Exercise directions
Repeat each line of the material below exactly.

⁂

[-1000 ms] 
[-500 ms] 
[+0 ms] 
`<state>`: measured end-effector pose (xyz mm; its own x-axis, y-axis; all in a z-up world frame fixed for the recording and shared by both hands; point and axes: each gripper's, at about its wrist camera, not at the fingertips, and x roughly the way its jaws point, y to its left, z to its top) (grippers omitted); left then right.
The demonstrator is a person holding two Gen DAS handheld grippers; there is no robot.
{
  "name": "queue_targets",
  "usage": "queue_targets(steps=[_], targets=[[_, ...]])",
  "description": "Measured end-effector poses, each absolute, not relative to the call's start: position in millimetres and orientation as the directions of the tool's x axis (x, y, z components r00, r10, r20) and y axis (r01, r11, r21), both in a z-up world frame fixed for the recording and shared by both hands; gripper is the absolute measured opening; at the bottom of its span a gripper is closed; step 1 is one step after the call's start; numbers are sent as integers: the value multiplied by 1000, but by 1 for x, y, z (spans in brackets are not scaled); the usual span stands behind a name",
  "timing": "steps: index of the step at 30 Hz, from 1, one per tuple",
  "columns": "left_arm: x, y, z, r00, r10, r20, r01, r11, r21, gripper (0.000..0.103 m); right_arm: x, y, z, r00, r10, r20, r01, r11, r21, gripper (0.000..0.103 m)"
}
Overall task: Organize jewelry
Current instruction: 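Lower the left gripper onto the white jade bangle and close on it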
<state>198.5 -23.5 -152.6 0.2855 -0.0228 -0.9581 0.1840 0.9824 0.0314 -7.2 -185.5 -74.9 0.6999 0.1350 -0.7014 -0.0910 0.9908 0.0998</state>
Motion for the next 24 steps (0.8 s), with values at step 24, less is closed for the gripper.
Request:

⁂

Task solution
[-1000 ms] 
[-500 ms] 
[+0 ms] 
`<state>`: measured end-effector pose (xyz mm; its own x-axis, y-axis; all in a z-up world frame fixed for the recording and shared by both hands; point and axes: each gripper's, at about its wrist camera, not at the fingertips, and x roughly the way its jaws point, y to its left, z to its top) (grippers omitted); left then right.
The demonstrator is a person holding two Gen DAS handheld grippers; there is no robot.
{
  "name": "queue_targets",
  "usage": "queue_targets(steps=[_], targets=[[_, ...]])",
  "description": "Measured end-effector poses, each absolute, not relative to the call's start: position in millimetres and orientation as the directions of the tool's x axis (x, y, z components r00, r10, r20) and y axis (r01, r11, r21), both in a z-up world frame fixed for the recording and shared by both hands; gripper is the absolute measured opening; at the bottom of its span a gripper is closed; step 1 is one step after the call's start; numbers are sent as integers: the value multiplied by 1000, but by 1 for x, y, z (spans in brackets are not scaled); the usual span stands behind a name",
  "timing": "steps: index of the step at 30 Hz, from 1, one per tuple",
  "columns": "left_arm: x, y, z, r00, r10, r20, r01, r11, r21, gripper (0.000..0.103 m); right_arm: x, y, z, r00, r10, r20, r01, r11, r21, gripper (0.000..0.103 m)"
}
Overall task: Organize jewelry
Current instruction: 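Lower the left gripper onto the white jade bangle and close on it
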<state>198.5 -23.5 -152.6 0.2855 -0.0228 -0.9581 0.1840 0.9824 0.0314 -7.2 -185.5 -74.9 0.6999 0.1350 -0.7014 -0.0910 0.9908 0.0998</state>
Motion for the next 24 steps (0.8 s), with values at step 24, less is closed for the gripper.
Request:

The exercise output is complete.